Aside from fearing Shi’a mobilization in the Eastern Province, some Saudi observers believe that Iran could exploit other internal fissures. Saudi Arabia is complex mosaic of local and sectarian identities, bound together by a homogenizing narrative of monarchical state formation that, since the 1920s, has been imposed by force, tribal intermarriage, oil subsidies, school curricula, national celebrations, and other cultural practices. Much of this narrative accords primacy to the Najdi heartland, to the detriment of other local and provincial identities.63 In our interviews in Jeddah and in the east, reformists and activists emphasized this regional hegemony by the center by coining the Arabic term tanjid (literally, “to make something Najdi”).64

With the fear of internecine strife in Iraq and the rise of Iran, the solidity of this state-building narrative has been subjected to some scrutiny and doubt.
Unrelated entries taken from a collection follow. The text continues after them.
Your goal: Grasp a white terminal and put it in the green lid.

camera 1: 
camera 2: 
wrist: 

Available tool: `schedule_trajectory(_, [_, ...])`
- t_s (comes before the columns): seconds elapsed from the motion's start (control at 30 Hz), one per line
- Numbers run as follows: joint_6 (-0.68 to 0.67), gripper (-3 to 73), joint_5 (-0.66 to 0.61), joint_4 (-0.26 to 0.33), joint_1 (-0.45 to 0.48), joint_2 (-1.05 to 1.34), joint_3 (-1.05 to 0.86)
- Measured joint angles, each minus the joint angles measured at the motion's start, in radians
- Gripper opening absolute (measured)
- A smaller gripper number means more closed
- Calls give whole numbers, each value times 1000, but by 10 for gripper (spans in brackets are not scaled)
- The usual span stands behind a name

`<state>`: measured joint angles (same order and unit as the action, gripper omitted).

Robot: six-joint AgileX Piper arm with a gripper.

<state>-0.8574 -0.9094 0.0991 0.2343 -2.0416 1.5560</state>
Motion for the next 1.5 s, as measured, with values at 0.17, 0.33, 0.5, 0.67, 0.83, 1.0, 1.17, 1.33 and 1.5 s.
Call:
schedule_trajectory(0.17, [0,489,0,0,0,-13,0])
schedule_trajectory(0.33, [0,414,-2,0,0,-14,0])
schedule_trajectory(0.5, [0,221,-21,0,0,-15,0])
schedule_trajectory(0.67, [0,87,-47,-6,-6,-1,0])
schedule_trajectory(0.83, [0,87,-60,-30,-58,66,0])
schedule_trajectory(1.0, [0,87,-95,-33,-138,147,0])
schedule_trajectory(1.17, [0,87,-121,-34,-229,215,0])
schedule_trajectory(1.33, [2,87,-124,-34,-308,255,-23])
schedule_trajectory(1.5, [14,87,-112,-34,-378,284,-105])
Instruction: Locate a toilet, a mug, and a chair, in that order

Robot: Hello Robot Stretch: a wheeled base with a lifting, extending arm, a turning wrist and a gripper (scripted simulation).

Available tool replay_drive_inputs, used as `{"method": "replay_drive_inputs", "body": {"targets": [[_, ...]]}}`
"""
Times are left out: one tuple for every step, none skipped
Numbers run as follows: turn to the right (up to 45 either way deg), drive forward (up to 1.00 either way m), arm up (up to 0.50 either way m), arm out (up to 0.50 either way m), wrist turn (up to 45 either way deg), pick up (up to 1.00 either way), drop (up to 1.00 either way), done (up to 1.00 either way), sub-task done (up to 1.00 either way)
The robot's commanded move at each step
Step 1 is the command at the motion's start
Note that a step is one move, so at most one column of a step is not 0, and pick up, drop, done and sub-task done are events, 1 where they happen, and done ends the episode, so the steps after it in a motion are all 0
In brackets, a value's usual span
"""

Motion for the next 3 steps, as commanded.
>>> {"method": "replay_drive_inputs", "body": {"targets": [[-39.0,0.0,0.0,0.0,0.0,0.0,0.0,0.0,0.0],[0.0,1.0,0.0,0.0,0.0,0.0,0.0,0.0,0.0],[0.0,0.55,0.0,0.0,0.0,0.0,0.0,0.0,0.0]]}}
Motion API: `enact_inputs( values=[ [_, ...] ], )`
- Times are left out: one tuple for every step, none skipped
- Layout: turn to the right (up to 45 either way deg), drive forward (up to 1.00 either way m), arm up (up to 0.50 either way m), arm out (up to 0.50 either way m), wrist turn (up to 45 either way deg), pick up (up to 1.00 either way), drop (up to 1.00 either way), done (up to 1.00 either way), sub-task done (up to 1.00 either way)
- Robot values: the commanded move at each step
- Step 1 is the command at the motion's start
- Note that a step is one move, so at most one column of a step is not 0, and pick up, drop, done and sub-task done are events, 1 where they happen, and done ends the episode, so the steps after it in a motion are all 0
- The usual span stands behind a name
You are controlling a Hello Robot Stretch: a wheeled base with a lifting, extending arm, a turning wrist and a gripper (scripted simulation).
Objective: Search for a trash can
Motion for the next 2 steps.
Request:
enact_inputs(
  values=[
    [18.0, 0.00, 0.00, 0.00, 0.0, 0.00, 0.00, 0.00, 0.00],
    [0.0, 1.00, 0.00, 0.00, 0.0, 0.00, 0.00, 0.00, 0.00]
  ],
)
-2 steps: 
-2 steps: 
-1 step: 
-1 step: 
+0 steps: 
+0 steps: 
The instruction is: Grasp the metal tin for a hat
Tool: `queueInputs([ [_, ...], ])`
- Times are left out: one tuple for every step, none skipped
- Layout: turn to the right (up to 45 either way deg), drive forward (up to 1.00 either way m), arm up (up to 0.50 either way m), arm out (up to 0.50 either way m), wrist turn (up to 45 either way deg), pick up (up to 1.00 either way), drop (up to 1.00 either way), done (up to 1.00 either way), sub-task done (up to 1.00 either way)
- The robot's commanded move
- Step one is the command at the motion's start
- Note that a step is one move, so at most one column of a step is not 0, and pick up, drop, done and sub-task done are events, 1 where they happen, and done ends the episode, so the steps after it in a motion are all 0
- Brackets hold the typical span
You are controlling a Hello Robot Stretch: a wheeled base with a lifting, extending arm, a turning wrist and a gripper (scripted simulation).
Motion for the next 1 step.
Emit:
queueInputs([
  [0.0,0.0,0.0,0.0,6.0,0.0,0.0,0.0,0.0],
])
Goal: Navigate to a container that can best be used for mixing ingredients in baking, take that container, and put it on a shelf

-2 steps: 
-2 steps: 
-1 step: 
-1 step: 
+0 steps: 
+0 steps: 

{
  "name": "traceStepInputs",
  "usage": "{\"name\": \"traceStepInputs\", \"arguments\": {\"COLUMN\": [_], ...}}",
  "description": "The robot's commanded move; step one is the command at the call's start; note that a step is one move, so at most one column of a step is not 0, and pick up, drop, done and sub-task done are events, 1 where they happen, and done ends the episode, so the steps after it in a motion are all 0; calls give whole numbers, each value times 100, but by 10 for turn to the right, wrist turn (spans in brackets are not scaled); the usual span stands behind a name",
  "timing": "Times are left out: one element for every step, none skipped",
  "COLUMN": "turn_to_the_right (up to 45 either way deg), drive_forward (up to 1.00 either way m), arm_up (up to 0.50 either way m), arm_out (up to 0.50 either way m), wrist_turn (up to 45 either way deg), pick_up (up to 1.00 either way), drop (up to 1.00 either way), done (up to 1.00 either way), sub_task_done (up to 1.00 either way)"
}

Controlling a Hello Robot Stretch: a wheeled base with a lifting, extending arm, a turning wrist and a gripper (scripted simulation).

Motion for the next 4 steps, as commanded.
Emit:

Web sites advancing the autonomy of the eastern provinces of Qatif and al-Ahsa, as well as the southwest area of Asir, have recently appeared.65 Speaking with RAND researchers in March 2007, Saudi analysts in Jedda and Riyadh warned that Iran could seek to exploit these internal fissures by promoting an increased sense of local identity through its transnational media outlets.66

Yet overall, the threat of Saudi Shi’as being used as retaliatory agents by Tehran appears overblown. Our Saudi Shi’a contacts, as well as government security sources in Riyadh and Jeddah, do not expect widespread protests, only limited acts of sabotage if the United States were to attack Iran over its alleged nuclear weapons program. First and foremost, Saudi Shi’as remember the aftermath of the 1979 Shi’a uprising in Qatif, which resulted in a severe curtailment of civic freedoms and the virtual militarization of the Eastern Province. They are therefore fearful of taking any actions that could give the regime a pretext for rolling back freedoms they have secured over the past two decades (even if these liberties are incomplete). Others pointed to the extensive Saudi intelligence penetration of the Eastern Province and Sunni villages interspersed among Shi’as as mitigating any serious disruptions.67

Iran Also Fears Saudi Incitement of Its Minorities

Perhaps to a greater extent than Saudi Arabia, Iran also fears internal fragmentation through outside incitement. Only 51 percent of Iran’s 65 million people are ethnic Persians, with ethnic Kurds, Azeris, Arabs, Baluch, and other groups forming a complex demographic mosaic throughout the country’s provinces. Much has been made of Iran’s ethnic fissures, yet the regime has proven surprisingly adept at co-opting ethnic minorities from the periphery into the center. As noted above, Former Defense Minister Ali Shamkhani is an ethnic Arab (on several occasions, he was dispatched by the Khatami administration to Khuzestan to allay Arab fears of marginalization), and the Supreme Leader ‘Ali Khamenei himself is an Azeri.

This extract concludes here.